## REQUIRED WORK
Set the listing down once more, exactly as given.

========================================================================

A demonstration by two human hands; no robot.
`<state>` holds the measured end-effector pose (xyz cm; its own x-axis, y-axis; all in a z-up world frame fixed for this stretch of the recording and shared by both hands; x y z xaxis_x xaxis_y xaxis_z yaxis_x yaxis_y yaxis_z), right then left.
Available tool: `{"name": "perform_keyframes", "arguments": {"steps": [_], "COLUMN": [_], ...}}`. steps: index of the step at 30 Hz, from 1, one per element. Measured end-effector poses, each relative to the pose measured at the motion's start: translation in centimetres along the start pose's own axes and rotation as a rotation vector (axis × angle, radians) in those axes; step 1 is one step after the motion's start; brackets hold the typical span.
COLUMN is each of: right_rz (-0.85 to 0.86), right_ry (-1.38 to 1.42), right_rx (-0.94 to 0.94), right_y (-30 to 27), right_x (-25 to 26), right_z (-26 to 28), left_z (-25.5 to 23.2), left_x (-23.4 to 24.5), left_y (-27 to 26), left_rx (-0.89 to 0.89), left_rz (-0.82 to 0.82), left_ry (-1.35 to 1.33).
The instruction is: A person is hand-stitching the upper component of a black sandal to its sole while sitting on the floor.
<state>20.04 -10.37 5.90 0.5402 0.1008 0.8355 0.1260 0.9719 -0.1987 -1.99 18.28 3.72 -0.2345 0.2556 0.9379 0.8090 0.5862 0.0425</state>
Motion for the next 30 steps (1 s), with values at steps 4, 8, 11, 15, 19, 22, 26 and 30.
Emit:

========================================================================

## WRITTEN SOLUTION
A demonstration by two human hands; no robot.
`<state>` holds the measured end-effector pose (xyz cm; its own x-axis, y-axis; all in a z-up world frame fixed for this stretch of the recording and shared by both hands; x y z xaxis_x xaxis_y xaxis_z yaxis_x yaxis_y yaxis_z), right then left.
Available tool: `{"name": "perform_keyframes", "arguments": {"steps": [_], "COLUMN": [_], ...}}`. steps: index of the step at 30 Hz, from 1, one per element. Measured end-effector poses, each relative to the pose measured at the motion's start: translation in centimetres along the start pose's own axes and rotation as a rotation vector (axis × angle, radians) in those axes; step 1 is one step after the motion's start; brackets hold the typical span.
COLUMN is each of: right_rz (-0.85 to 0.86), right_ry (-1.38 to 1.42), right_rx (-0.94 to 0.94), right_y (-30 to 27), right_x (-25 to 26), right_z (-26 to 28), left_z (-25.5 to 23.2), left_x (-23.4 to 24.5), left_y (-27 to 26), left_rx (-0.89 to 0.89), left_rz (-0.82 to 0.82), left_ry (-1.35 to 1.33).
The instruction is: A person is hand-stitching the upper component of a black sandal to its sole while sitting on the floor.
<state>20.04 -10.37 5.90 0.5402 0.1008 0.8355 0.1260 0.9719 -0.1987 -1.99 18.28 3.72 -0.2345 0.2556 0.9379 0.8090 0.5862 0.0425</state>
Motion for the next 30 steps (1 s), with values at steps 4, 8, 11, 15, 19, 22, 26 and 30.
Emit:

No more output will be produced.